──────── DATA FOR ANALYSIS

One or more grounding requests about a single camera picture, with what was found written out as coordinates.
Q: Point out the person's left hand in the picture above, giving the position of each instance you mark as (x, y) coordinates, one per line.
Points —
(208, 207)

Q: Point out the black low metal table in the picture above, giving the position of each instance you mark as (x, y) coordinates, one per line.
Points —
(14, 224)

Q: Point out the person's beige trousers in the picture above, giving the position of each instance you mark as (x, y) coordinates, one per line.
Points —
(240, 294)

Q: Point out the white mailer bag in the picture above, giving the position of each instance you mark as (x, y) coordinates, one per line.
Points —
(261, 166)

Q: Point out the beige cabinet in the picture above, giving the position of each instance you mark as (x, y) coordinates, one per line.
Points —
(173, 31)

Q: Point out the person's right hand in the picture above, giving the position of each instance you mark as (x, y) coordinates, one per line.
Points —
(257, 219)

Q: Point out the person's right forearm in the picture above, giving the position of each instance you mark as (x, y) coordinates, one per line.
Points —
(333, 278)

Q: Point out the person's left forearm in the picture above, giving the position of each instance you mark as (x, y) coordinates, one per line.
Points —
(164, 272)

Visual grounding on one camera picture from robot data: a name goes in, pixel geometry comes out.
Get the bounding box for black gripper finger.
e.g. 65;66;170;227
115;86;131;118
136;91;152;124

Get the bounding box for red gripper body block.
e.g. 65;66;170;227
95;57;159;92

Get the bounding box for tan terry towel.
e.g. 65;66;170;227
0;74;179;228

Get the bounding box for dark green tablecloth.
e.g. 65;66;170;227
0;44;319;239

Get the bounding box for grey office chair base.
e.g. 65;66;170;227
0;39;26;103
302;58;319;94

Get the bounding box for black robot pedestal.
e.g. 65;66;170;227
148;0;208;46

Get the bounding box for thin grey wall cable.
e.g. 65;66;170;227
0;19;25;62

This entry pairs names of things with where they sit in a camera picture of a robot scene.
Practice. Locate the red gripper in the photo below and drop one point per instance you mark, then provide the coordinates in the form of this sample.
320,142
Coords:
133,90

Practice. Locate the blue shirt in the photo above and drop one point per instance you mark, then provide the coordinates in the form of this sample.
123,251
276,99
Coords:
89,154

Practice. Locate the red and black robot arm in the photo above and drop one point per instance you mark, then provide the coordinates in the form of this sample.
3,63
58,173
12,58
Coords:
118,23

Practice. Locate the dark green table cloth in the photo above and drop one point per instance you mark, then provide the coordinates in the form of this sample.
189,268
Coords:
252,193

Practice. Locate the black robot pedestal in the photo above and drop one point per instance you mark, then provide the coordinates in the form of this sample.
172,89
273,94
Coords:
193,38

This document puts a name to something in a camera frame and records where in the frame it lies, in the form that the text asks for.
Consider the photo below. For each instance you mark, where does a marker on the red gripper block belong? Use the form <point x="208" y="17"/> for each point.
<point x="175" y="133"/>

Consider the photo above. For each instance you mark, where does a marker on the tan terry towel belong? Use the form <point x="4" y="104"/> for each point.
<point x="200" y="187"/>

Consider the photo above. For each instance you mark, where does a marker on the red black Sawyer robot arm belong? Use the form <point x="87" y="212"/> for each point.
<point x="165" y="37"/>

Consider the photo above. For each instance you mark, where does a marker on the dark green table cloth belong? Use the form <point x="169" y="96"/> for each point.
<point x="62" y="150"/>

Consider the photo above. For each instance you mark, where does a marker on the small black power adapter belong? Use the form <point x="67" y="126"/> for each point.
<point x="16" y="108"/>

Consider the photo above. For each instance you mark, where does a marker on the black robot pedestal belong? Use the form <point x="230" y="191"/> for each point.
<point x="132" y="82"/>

────────────────
──────── DATA FOR ANALYSIS

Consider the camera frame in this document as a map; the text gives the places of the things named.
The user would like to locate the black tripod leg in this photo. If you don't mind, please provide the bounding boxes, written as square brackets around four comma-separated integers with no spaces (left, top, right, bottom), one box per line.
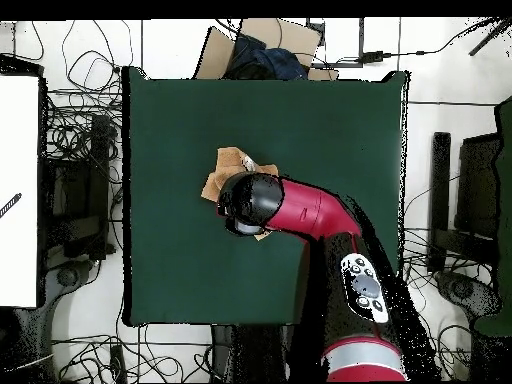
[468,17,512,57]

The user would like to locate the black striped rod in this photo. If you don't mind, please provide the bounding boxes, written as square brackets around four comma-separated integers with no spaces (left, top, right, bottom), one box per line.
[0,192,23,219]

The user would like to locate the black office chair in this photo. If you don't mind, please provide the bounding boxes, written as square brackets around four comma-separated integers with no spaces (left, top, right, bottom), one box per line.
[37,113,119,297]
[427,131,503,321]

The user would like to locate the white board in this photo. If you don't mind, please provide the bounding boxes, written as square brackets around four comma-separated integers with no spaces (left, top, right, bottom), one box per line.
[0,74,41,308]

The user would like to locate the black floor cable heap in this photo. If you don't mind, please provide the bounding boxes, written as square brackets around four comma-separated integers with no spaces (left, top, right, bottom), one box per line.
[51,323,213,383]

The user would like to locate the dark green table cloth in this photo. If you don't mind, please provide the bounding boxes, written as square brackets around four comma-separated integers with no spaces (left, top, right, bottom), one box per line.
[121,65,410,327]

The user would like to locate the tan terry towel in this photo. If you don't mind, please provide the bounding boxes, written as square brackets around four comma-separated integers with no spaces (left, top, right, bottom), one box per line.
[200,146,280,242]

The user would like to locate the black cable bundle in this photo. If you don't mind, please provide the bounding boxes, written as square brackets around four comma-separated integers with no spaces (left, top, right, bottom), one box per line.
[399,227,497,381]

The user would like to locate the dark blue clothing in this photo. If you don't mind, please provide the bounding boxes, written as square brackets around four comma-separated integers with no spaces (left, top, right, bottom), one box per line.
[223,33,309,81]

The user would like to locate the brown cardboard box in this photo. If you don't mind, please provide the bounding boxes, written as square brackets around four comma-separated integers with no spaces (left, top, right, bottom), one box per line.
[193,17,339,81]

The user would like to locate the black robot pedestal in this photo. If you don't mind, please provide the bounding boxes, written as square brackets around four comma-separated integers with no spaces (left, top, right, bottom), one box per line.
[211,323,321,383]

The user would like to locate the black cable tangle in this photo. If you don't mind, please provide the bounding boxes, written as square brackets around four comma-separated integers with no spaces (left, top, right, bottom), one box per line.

────────────────

TASK INSTRUCTIONS: Only the lines above starting at the one containing "One or more" and ending at the one containing "Get the bounding box for black gripper", both included, are to be returned, exactly as they read.

ANSWER SPACE:
One or more grounding requests about a single camera picture, with what was found written out as coordinates.
Q: Point out the person's left hand in the picture above, giving the position of each instance you mark as (x, y) coordinates, one per line.
Points —
(208, 207)

Q: Point out the black low metal table in the picture above, giving the position of each instance you mark as (x, y) coordinates, one per line.
Points —
(14, 224)

Q: Point out the person's beige trousers in the picture above, giving the position of each instance you mark as (x, y) coordinates, one per line.
Points —
(240, 294)

Q: Point out the white mailer bag in the picture above, giving the position of each instance you mark as (x, y) coordinates, one per line.
Points —
(261, 166)

Q: Point out the beige cabinet in the picture above, giving the position of each instance you mark as (x, y) coordinates, one per line.
Points —
(173, 31)

Q: Point out the person's right hand in the picture above, giving the position of each instance you mark as (x, y) coordinates, one per line.
Points —
(257, 219)

Q: Point out the person's right forearm in the picture above, giving the position of each instance you mark as (x, y) coordinates, one per line.
Points —
(333, 278)

Q: Point out the person's left forearm in the picture above, giving the position of each instance you mark as (x, y) coordinates, one per line.
Points —
(164, 272)

Visual grounding on one camera picture from robot data: a name goes in, pixel geometry comes out.
Get the bounding box for black gripper finger.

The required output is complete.